Il referendum, ad esempio. Se vince il Sì, la vittoria anche se risicata e con pochi elettori sarà ad uso e consumo del Movimento e di Luigi di Maio. Sarà l’ex capo politico che potrà issare la bandiera dell’anticasta e del taglio dei privilegi. “Detto e fatto” sembra già di vederlo Giggino. Il Pd è lacerato e diviso tra il Sì, sempre meno, e il No, sempre di più. Zingaretti non riuscirà in alcun modo a mettersi addosso la medaglia delle riforme perché quella del taglio dei parlamentari è una bandiera grillina al 100%. E il “cantiere delle riforme che si rimette in cammino in nome del riformismo” è un pannicello caldo che non scalda il cuore. Ieri la capigruppo della Camera ha calendarizzato in aula per il 28 settembre la legge elettorale. Gli altri correttivi costituzionali (dl Fornaro) (tra cui voto ai diciotteni, riduzione dei delegati regionali per il voto del Capo dello Stato) muovono i loro passi tra Camera e Senato. «Siamo soddisfatti, il patto per le riforme tiene» ha esultato il capogruppo Delrio. “Adesso possiamo votare convintamente Sì” è il messaggio del Nazareno. Peccato che quelli delle prossime settimane sono passaggi interlocutori e, soprattutto, tutti successivi al 22 settembre. Quando, appunto, saranno messi in fila i numeri veri. E saranno fatti i conti. Definire tutto questo una vittoria è quanto meno coraggioso. Più che altro ci credono in pochi. Fino a che punto sarà chiaro lunedì 7 settembre nella Direzione finalmente convocata. Quelli del No, fronte sempre più largo anche nel Pd, scrollano la testa: “Siamo sempre noi ad inseguire, non va bene”.

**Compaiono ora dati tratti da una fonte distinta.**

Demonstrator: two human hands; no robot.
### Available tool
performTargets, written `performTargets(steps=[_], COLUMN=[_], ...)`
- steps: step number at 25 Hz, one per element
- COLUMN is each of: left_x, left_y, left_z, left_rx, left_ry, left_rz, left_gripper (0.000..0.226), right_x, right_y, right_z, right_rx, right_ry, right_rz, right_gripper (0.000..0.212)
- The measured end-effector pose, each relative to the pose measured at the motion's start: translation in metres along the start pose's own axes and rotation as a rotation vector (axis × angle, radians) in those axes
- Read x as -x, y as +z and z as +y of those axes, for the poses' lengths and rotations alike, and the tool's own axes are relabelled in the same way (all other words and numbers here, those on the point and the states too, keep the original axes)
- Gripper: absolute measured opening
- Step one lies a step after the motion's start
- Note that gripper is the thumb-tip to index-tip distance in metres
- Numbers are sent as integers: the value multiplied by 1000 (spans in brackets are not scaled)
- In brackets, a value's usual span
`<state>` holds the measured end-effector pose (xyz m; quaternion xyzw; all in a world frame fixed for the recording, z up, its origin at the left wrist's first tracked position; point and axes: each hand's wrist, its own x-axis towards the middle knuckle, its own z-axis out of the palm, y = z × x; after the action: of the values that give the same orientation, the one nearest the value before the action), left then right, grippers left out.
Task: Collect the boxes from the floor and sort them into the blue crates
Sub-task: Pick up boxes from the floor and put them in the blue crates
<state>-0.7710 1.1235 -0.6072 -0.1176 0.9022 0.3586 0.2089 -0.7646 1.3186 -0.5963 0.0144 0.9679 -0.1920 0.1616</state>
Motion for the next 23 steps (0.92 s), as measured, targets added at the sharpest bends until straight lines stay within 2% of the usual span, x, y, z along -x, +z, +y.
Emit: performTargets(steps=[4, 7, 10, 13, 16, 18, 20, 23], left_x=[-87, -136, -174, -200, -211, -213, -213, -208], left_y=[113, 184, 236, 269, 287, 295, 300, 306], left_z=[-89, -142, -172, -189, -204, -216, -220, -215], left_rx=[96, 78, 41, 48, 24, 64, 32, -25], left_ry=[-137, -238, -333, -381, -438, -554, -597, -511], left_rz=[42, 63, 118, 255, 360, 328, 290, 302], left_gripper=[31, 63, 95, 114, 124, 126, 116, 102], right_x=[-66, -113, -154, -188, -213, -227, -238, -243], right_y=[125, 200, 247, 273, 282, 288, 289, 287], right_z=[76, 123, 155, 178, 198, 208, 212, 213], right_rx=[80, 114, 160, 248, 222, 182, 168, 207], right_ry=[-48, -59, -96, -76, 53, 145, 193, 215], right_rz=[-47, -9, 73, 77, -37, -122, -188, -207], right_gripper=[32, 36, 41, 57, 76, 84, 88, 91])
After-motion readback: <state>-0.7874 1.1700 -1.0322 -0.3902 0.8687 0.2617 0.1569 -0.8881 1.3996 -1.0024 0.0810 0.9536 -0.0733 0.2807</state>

Anche nella partita regionali è alto il rischio che il cerino resti in mano a Zingaretti. L’accordo sulle alleanze è fallito nonostante Rousseau, gli appelli di Conte, di Di Maio (veri o di facciata?). L’asticella della vittoria per il Pd è mobile. C’è chi confida nel tre pari, “perdiamo solo le Marche” e solo in questo caso l’attuale segreteria potrà avere un futuro. Ma c’è chi teme il 5 a 1: “Tenere solo la Campania sarebbe la catastrofe, la Toscana è in bilico più di quel che sembra, i sondaggi danno Giani in vantaggio di un solo punto, troppo poco”. Anche il 4 a 2 per il centrodestra, cioè la perdita di Puglia e Marche, sarebbe una sconfitta. A ruota seguirebbero i regolamenti di conti nel centrosinistra e nei 5 Stelle.

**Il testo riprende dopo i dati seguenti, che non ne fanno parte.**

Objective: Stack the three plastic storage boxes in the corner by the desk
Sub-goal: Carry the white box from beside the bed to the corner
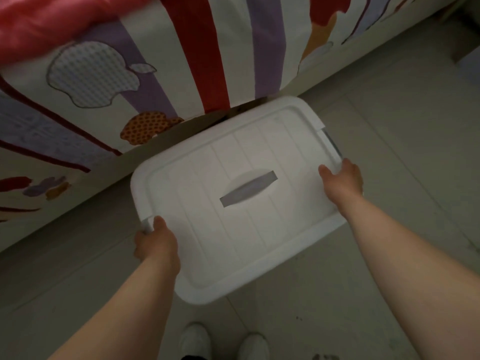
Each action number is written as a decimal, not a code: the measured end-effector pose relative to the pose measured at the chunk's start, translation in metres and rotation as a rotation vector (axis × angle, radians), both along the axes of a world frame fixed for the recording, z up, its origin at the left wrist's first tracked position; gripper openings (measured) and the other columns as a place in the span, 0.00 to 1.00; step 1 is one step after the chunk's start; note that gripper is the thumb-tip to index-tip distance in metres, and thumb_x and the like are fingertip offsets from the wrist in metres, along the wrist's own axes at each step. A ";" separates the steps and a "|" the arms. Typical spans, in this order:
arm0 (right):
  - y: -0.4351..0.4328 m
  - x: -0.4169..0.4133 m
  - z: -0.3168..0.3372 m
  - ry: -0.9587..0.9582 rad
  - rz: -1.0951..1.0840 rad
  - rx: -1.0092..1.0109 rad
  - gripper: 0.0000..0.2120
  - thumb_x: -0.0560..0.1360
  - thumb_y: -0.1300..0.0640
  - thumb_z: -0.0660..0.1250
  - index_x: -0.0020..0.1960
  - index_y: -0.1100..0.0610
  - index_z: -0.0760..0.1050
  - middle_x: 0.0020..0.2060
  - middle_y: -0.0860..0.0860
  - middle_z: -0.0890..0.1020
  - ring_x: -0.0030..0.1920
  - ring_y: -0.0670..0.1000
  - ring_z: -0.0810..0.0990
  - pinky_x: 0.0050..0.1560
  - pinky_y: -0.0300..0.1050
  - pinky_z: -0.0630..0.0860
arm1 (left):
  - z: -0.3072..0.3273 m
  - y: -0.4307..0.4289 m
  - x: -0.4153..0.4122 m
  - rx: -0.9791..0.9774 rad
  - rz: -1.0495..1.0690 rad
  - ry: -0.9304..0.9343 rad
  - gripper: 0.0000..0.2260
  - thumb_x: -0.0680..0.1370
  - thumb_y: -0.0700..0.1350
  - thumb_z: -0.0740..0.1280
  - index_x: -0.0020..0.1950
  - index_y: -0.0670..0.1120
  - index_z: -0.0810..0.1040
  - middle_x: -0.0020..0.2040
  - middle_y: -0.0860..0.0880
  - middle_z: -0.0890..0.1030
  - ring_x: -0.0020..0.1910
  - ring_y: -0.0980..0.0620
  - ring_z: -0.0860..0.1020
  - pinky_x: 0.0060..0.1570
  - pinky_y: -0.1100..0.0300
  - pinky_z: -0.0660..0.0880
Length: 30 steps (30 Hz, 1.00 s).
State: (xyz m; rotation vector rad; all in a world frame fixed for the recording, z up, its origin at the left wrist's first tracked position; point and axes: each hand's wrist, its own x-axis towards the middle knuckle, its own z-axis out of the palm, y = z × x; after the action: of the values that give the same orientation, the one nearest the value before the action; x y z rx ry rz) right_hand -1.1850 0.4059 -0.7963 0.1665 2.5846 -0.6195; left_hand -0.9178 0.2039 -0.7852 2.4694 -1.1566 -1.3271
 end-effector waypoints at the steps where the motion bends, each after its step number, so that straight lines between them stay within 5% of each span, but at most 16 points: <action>1: 0.000 -0.002 -0.003 0.022 0.016 0.047 0.37 0.76 0.42 0.62 0.77 0.59 0.55 0.76 0.59 0.59 0.76 0.60 0.58 0.75 0.53 0.55 | -0.006 0.000 0.001 -0.007 0.005 0.009 0.30 0.77 0.59 0.60 0.73 0.42 0.66 0.70 0.38 0.71 0.65 0.36 0.73 0.66 0.46 0.70; 7: 0.007 -0.023 -0.011 -0.047 0.031 0.163 0.43 0.71 0.36 0.66 0.77 0.54 0.54 0.74 0.60 0.62 0.74 0.64 0.60 0.73 0.58 0.57 | -0.034 -0.004 0.008 0.019 0.058 0.076 0.33 0.78 0.60 0.59 0.75 0.39 0.61 0.73 0.40 0.68 0.69 0.39 0.70 0.66 0.51 0.67; 12: 0.021 -0.032 -0.025 -0.085 0.014 0.052 0.47 0.65 0.32 0.70 0.76 0.48 0.55 0.72 0.58 0.67 0.71 0.63 0.67 0.71 0.61 0.63 | -0.043 -0.005 0.008 -0.022 0.062 0.080 0.34 0.78 0.61 0.59 0.75 0.38 0.62 0.73 0.39 0.68 0.69 0.39 0.71 0.66 0.51 0.67; 17: 0.032 -0.039 -0.043 -0.072 -0.093 -0.015 0.63 0.40 0.20 0.66 0.66 0.57 0.71 0.62 0.57 0.78 0.62 0.61 0.77 0.64 0.60 0.73 | -0.040 0.001 0.005 -0.046 0.010 0.048 0.34 0.79 0.61 0.56 0.75 0.37 0.61 0.73 0.38 0.67 0.70 0.38 0.69 0.66 0.52 0.66; 21: 0.039 -0.046 -0.062 -0.058 -0.117 -0.029 0.68 0.34 0.18 0.63 0.64 0.58 0.73 0.59 0.56 0.81 0.59 0.61 0.79 0.62 0.61 0.74 | -0.042 -0.001 0.007 -0.059 0.011 0.051 0.35 0.79 0.62 0.56 0.75 0.36 0.60 0.74 0.38 0.67 0.70 0.38 0.69 0.67 0.52 0.65; 30: 0.030 -0.023 -0.046 -0.035 -0.143 -0.027 0.58 0.40 0.22 0.68 0.62 0.56 0.75 0.58 0.56 0.81 0.59 0.61 0.79 0.62 0.61 0.73 | -0.031 -0.001 0.019 -0.058 0.035 0.033 0.34 0.80 0.61 0.55 0.75 0.36 0.61 0.74 0.37 0.66 0.71 0.38 0.68 0.68 0.52 0.64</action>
State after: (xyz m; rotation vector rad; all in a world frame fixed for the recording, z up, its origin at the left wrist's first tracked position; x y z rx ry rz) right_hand -1.2084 0.4357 -0.8419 0.3528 2.5452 -0.6955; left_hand -0.8992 0.2030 -0.8157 2.4068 -1.1232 -1.3019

La Liguria è già adesso una sconfitta. Il capo di imputazione nei confronti di Zingaretti sarebbe chiaro: essersi appiattito sui 5 Stelle, averli inseguiti senza aver ottenuto nulla in cambio. La lettera pubblicata martedì su Repubblica parlava soprattutto al Pd, un richiamo alle responsabilità di ciascuno, dal referendum alle regionali. Parlava anche a Franceschini, quella lettera, al capo delegazione politico che si è inabissato da un paio di mesi, non fa sentire la sua voce e non prende posizione. Come Conte, del resto. Stai a vedere che hanno entrambi già deciso a chi deve restare il cerino in mano.